The magic of this bento lies in the contrast between the juicy, marinated chicken and its ultra-crispy coating, a texture duo that’s irresistibly satisfying.
Tip: For an extra crunch, let the coated chicken sit for 5 minutes before frying to allow the starch to adhere better.
Vegetable Tempura Bento Box
Dive into the crispy, light world of Japanese cuisine with this Vegetable Tempura Bento Box, a perfect blend of crunch and freshness that’s surprisingly simple to whip up at home.
Ingredients
- 1 cup all-purpose flour
- 1 egg
- 1 cup ice-cold water
- 1/2 teaspoon salt
- 1/2 teaspoon sugar
- 1 cup assorted vegetables (such as sweet potato, bell pepper, and broccoli), sliced thin
- Vegetable oil, for frying
- 1/2 cup cooked rice
- 1 tablespoon soy sauce
- 1 teaspoon grated ginger
Instructions
- In a large bowl, whisk together 1 cup all-purpose flour, 1 egg, 1 cup ice-cold water, 1/2 teaspoon salt, and 1/2 teaspoon sugar until just combined; the batter should be lumpy.
- Heat vegetable oil in a deep fryer or large pot to 350°F.
- Dip assorted vegetables into the batter, letting excess drip off, then fry in batches until golden and crispy, about 2-3 minutes per side.
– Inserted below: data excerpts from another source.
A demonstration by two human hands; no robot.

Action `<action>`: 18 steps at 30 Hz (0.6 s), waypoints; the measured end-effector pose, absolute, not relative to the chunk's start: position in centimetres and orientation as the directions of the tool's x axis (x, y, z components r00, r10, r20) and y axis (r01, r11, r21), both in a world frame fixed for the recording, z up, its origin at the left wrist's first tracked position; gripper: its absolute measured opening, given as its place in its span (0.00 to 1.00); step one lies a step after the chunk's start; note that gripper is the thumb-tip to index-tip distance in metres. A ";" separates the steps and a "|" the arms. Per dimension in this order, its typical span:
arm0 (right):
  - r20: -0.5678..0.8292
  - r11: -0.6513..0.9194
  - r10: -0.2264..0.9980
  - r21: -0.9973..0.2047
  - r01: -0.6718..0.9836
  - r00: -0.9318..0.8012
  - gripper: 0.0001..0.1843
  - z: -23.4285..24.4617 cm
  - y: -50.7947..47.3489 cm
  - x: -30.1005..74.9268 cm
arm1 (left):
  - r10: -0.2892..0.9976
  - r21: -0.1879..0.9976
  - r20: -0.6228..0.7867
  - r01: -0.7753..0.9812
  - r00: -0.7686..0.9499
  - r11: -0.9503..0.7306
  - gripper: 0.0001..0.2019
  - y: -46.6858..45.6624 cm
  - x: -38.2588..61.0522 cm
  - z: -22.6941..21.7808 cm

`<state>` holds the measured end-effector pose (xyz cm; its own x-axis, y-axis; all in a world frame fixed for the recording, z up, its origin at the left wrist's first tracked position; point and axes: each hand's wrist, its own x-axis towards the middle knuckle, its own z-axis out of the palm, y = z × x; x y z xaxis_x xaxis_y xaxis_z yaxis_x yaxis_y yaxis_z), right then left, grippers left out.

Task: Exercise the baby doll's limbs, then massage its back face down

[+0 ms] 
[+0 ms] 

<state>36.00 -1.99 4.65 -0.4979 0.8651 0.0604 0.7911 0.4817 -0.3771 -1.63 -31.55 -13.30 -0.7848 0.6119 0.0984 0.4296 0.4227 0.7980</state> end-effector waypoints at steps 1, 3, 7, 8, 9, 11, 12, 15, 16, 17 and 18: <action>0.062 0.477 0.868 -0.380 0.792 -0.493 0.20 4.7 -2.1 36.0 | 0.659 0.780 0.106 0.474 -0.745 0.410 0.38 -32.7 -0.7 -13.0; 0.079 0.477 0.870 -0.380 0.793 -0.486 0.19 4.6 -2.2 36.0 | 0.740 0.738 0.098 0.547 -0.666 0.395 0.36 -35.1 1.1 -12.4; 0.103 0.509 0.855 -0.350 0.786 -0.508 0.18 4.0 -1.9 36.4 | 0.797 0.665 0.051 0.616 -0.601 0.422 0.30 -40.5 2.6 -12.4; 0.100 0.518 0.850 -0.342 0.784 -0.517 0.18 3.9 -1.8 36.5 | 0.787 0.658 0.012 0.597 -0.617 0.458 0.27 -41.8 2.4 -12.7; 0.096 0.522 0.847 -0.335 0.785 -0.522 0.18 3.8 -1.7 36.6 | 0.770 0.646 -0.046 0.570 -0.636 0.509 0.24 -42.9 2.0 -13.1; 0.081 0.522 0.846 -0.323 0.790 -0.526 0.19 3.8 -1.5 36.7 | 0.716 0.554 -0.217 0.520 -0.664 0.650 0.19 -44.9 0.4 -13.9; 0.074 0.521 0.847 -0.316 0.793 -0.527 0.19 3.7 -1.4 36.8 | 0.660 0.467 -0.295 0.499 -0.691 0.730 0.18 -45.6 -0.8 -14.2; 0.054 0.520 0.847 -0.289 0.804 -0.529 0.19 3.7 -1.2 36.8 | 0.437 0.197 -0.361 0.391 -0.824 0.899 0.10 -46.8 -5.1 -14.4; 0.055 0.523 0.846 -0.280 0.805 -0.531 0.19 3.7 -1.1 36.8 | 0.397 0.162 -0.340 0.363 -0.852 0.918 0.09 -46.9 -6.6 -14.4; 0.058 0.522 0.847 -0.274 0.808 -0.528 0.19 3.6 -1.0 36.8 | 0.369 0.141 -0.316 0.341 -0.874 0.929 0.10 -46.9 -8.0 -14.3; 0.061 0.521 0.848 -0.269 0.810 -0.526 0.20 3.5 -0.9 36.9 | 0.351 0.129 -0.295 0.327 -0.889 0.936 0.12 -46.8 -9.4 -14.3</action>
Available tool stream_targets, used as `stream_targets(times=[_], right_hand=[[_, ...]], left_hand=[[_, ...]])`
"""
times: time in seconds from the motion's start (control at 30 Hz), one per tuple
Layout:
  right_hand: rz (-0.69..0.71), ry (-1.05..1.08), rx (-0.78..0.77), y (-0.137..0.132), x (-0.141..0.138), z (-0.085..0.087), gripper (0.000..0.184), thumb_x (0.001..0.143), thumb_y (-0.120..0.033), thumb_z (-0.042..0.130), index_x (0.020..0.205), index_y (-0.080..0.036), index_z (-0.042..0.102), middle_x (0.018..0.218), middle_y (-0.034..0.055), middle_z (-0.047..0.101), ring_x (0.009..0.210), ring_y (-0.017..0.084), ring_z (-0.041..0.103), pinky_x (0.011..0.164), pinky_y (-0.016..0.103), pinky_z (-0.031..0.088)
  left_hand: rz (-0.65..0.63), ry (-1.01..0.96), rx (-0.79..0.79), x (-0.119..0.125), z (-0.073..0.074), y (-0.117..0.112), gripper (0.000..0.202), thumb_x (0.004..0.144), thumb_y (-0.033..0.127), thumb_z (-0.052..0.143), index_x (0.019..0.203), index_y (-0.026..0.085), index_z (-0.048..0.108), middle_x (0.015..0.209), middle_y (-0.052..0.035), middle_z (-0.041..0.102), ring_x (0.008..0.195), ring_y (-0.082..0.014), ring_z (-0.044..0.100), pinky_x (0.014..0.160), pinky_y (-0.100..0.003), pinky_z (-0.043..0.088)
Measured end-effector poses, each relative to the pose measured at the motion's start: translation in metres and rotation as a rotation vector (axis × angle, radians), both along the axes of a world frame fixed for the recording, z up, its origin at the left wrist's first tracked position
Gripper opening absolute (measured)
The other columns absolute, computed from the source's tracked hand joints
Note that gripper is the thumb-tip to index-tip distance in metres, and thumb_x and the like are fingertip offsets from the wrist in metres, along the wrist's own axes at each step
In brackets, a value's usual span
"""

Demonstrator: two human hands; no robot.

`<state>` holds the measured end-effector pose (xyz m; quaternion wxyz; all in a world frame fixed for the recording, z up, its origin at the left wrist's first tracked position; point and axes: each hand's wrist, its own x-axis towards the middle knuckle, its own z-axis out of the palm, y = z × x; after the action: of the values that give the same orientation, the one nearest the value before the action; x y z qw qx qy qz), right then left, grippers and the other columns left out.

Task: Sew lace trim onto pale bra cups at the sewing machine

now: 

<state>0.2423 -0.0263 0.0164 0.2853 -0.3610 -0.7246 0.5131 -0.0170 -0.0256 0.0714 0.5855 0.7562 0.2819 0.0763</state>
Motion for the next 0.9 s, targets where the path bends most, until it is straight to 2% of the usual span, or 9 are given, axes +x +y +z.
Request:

Drain on paper towels.
- Serve the tempura over 1/2 cup cooked rice, drizzled with 1 tablespoon soy sauce and sprinkled with 1 teaspoon grated ginger.
The magic of this dish lies in the contrast between the hot, crispy tempura and the cool, subtle rice, creating a harmony of textures and temperatures that’s utterly satisfying.
Tip: Keep your batter ice-cold for the crispiest tempura; even a few ice cubes in the mix won’t hurt!
Beef Sukiyaki Bento Box
Bring a taste of Japan to your lunch routine with this Beef Sukiyaki Bento Box, a delightful mix of sweet and savory flavors packed neatly for on-the-go enjoyment.
Ingredients
- 1/2 lb thinly sliced beef sirloin
- 1 tbsp vegetable oil
- 1/4 cup soy sauce
- 1/4 cup mirin
- 2 tbsp sugar
- 1 cup shirataki noodles, rinsed and drained
- 1/2 cup sliced shiitake mushrooms
- 1/2 cup sliced green onions
- 1 cup cooked white rice
- 1/2 cup packed baby spinach
Instructions
- Heat vegetable oil in a large skillet over medium heat. Add beef sirloin and cook until no longer pink, about 2 minutes per side. Remove from skillet and set aside.
- In the same skillet, combine soy sauce, mirin, and sugar. Bring to a simmer, stirring until sugar dissolves, about 1 minute.
- Add shirataki noodles and shiitake mushrooms to the skillet. Cook for 3 minutes, stirring occasionally.
- Return the beef to the skillet, add green onions, and cook for another 2 minutes until everything is well coated and heated through.
- To assemble the bento box, divide cooked white rice, beef sukiyaki mixture, and baby spinach into compartments. Serve warm or at room temperature.
The magic of this dish lies in the perfect balance of mirin’s sweetness against the savory depth of soy sauce, creating a symphony of flavors in every bite.
Tip: For an extra touch of authenticity, pack your bento with a small container of pickled ginger on the side.
Spicy Tuna Roll Bento Box
Spice up your lunch routine with this Spicy Tuna Roll Bento Box, a delightful twist on the classic sushi roll that’s packed with flavor and perfect for on-the-go meals.
Ingredients
- 1 cup sushi rice
- 1 1/4 cups water
- 2 tbsp rice vinegar
- 1 tbsp sugar
- 1/2 tsp salt
- 4 oz fresh tuna, diced
- 1 tbsp mayonnaise
- 1 tsp sriracha sauce
- 1/2 cucumber, julienned
- 1/2 avocado, sliced
- 2 sheets nori
- 1 tbsp sesame seeds
Instructions
- Rinse the sushi rice under cold water until the water runs clear. Combine the rice and water in a rice cooker and cook according to manufacturer’s instructions.
- In a small bowl, mix the rice vinegar, sugar, and salt until dissolved. Fold this mixture into the cooked rice and let it cool to room temperature.
- In another bowl, combine the diced tuna, mayonnaise, and sriracha sauce to make the spicy tuna filling.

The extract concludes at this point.